[Exercise data]

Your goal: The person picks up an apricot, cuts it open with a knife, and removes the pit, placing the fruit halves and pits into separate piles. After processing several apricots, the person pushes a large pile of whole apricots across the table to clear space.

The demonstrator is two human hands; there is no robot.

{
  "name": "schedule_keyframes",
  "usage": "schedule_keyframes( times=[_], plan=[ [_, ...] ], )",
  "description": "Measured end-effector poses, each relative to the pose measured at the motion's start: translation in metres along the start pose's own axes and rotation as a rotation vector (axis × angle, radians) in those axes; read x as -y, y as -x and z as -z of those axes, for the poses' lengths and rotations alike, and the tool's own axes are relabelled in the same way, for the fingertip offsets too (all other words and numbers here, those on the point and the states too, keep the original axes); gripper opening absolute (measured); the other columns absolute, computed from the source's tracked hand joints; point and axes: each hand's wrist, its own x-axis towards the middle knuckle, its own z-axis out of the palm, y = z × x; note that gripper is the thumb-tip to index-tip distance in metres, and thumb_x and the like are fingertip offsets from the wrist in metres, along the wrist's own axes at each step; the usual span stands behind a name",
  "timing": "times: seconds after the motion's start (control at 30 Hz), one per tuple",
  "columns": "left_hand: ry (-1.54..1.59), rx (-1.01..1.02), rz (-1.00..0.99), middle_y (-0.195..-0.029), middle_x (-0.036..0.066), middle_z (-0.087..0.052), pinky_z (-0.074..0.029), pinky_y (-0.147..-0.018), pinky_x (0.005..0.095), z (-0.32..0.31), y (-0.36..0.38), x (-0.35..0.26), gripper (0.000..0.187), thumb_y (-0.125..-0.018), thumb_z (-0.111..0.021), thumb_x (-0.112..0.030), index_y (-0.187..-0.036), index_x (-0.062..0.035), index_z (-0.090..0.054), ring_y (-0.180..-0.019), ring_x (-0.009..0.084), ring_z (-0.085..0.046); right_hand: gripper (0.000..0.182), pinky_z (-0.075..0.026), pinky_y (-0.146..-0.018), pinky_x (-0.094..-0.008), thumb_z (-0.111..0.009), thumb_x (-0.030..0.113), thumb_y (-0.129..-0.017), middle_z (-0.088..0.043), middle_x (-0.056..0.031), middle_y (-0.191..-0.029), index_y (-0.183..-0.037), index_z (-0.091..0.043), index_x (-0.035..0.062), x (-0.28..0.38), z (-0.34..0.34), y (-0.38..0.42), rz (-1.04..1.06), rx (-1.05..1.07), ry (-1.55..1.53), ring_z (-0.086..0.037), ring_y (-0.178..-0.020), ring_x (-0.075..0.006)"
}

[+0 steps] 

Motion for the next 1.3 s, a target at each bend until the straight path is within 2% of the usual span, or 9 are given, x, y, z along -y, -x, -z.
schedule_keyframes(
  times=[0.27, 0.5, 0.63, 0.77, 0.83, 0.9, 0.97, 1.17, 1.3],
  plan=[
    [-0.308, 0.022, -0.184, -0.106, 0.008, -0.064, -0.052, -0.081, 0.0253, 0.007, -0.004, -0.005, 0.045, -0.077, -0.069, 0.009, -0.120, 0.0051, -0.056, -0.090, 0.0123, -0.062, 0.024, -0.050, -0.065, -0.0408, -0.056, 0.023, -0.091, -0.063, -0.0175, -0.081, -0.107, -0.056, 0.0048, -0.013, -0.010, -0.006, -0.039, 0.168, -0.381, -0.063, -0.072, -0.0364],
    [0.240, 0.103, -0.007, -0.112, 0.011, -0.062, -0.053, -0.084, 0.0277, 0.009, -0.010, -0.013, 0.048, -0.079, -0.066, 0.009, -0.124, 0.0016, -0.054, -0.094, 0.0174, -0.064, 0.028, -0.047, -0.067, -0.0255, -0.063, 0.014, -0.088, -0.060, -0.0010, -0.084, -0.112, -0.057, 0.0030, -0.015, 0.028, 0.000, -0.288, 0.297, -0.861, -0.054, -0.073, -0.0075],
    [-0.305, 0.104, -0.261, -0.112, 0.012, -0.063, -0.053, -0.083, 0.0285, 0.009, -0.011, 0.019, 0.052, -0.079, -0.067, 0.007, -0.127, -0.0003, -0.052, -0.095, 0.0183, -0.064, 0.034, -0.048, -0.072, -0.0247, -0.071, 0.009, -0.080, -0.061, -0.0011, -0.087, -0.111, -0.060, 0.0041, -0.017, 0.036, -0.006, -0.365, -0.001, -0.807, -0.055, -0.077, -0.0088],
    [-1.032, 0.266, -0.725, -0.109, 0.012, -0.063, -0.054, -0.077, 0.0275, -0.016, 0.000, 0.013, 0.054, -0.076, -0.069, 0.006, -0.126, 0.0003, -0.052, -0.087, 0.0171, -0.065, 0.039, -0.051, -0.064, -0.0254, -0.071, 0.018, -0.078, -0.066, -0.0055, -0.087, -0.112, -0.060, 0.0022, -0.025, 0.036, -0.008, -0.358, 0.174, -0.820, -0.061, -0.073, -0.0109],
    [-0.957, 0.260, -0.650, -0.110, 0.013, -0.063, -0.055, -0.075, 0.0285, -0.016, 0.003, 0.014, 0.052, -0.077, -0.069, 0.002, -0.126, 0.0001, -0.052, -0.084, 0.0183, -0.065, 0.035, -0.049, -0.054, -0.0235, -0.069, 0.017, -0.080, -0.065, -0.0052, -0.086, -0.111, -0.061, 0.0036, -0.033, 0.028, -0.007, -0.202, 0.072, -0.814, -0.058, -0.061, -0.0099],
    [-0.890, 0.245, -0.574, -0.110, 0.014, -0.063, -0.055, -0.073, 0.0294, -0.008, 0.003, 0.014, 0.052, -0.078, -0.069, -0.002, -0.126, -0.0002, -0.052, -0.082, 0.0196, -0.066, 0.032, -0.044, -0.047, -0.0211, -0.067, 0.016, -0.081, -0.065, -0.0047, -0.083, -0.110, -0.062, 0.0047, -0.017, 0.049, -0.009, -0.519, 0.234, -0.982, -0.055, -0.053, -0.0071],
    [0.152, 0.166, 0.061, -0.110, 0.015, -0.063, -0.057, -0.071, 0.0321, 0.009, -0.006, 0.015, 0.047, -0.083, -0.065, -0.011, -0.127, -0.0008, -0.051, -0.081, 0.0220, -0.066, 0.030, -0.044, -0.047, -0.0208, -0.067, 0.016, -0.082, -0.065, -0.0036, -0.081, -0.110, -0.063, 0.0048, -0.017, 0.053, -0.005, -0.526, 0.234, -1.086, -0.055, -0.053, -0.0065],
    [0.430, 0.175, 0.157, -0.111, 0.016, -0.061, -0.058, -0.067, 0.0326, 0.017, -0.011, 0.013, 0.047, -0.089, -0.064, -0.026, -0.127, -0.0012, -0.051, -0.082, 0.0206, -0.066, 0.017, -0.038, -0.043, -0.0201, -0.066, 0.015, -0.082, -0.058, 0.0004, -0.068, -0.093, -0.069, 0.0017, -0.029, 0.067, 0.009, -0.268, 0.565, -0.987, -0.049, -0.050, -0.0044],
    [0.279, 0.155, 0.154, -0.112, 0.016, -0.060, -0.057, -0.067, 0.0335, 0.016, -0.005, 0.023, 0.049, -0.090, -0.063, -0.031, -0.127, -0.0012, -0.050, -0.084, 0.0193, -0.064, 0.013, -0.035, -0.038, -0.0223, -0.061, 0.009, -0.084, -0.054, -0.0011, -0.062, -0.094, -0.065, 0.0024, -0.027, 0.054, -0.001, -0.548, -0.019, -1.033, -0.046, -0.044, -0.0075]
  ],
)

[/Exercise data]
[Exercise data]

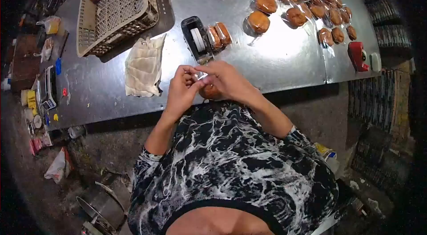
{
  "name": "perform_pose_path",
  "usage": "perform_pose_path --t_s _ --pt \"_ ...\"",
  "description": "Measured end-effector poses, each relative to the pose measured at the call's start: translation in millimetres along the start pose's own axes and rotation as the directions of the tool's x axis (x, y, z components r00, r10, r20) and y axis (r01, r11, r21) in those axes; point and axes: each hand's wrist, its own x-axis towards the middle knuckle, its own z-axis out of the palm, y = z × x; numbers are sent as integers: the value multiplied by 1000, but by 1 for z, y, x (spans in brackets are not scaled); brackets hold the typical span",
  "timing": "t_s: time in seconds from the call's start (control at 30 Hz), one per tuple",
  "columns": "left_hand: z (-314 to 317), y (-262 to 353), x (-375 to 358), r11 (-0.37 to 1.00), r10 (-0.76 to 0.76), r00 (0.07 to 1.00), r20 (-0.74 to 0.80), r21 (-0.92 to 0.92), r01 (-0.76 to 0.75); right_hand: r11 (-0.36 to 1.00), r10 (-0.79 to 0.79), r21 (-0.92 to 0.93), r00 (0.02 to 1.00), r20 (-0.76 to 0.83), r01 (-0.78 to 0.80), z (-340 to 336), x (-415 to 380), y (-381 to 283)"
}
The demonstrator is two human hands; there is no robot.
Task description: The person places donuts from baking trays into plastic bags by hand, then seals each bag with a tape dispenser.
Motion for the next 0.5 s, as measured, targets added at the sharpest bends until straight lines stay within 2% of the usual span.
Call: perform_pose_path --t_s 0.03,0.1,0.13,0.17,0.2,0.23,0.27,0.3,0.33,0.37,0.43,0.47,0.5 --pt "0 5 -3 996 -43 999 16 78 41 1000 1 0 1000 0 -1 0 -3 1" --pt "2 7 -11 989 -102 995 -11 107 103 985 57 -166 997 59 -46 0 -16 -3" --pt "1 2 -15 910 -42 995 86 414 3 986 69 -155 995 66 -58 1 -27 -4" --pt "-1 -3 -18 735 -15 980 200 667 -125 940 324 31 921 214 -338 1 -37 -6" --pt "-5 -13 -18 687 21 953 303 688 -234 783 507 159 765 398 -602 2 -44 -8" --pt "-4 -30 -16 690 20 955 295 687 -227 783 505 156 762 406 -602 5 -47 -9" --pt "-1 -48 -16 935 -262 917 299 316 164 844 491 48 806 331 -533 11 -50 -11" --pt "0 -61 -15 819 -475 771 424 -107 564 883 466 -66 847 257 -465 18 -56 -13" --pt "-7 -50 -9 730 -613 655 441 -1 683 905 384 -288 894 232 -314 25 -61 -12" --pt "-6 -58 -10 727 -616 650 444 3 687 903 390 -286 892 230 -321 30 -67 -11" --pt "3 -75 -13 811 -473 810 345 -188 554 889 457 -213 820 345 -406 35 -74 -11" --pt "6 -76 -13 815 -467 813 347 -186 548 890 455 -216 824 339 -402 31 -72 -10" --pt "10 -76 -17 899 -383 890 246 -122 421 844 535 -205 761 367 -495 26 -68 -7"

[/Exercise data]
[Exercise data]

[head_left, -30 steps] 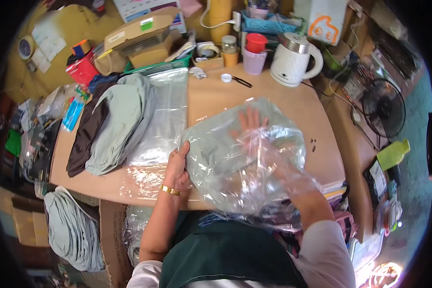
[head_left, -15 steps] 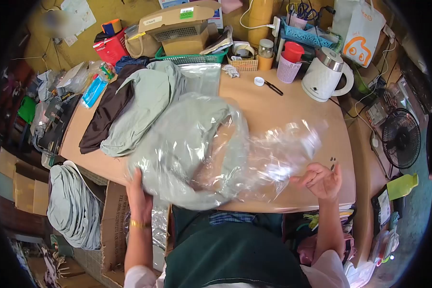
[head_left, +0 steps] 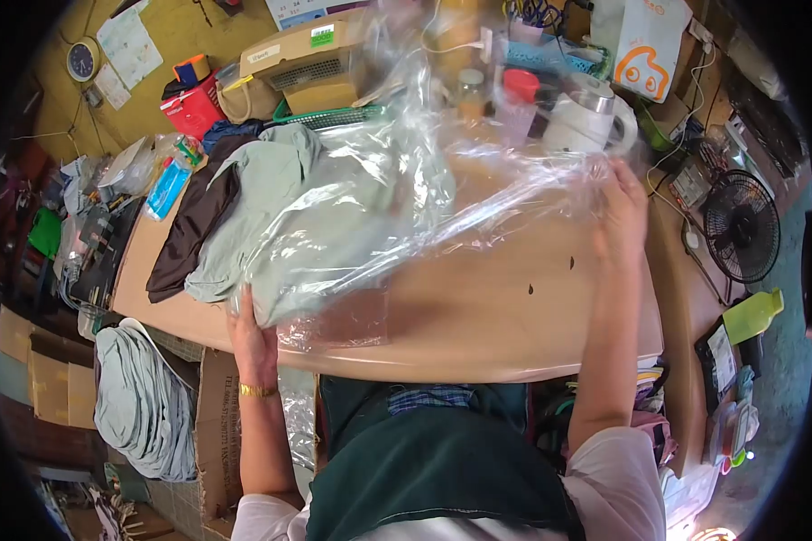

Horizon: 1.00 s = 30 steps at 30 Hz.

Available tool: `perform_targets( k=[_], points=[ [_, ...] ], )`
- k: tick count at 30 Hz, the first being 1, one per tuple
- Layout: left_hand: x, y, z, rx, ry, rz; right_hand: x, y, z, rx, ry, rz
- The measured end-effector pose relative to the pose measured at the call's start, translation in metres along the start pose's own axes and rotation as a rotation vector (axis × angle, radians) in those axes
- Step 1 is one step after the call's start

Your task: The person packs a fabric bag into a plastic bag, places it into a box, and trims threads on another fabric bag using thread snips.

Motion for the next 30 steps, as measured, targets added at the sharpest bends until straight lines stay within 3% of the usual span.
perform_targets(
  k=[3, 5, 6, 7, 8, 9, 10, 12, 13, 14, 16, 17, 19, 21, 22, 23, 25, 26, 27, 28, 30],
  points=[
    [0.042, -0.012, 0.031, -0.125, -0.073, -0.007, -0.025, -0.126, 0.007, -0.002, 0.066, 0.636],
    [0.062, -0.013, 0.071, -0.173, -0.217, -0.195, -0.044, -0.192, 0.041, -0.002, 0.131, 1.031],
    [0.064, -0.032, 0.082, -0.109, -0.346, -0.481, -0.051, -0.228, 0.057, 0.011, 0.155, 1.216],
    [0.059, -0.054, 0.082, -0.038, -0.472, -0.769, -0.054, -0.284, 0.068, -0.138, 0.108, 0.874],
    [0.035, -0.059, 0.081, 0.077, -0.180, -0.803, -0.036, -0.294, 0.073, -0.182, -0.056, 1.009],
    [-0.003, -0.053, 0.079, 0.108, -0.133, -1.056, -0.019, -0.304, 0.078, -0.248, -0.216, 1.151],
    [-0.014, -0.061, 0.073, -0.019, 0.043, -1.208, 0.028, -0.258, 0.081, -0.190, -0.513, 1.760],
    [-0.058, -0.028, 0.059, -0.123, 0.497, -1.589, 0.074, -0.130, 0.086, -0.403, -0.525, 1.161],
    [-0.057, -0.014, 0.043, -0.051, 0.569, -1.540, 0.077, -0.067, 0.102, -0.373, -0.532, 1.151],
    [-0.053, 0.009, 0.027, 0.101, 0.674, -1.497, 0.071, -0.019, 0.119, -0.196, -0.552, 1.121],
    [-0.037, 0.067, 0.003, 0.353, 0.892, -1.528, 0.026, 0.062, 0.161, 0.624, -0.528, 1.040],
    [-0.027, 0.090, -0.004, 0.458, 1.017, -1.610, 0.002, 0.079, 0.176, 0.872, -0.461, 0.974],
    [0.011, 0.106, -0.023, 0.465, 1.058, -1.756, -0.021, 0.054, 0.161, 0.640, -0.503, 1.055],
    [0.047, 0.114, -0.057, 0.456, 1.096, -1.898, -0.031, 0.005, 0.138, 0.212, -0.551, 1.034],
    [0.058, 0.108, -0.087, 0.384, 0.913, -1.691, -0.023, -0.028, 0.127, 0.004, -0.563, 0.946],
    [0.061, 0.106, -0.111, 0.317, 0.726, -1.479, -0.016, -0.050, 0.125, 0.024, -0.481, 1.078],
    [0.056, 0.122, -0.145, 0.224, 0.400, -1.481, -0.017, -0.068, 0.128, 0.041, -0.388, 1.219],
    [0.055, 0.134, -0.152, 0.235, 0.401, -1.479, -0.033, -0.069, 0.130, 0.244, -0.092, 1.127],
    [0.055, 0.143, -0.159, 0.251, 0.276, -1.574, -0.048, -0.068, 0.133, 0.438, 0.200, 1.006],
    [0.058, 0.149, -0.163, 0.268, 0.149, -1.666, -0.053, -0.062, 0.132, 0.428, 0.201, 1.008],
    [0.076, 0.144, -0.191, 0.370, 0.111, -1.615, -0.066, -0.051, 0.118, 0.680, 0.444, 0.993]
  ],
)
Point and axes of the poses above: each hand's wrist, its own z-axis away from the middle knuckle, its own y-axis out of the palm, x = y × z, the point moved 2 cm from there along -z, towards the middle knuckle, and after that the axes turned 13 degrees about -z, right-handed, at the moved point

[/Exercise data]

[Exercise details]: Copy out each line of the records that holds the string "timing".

[Result of this exercise]:
  "timing": "times: seconds after the motion's start (control at 30 Hz), one per tuple",
  "timing": "t_s: time in seconds from the call's start (control at 30 Hz), one per tuple",

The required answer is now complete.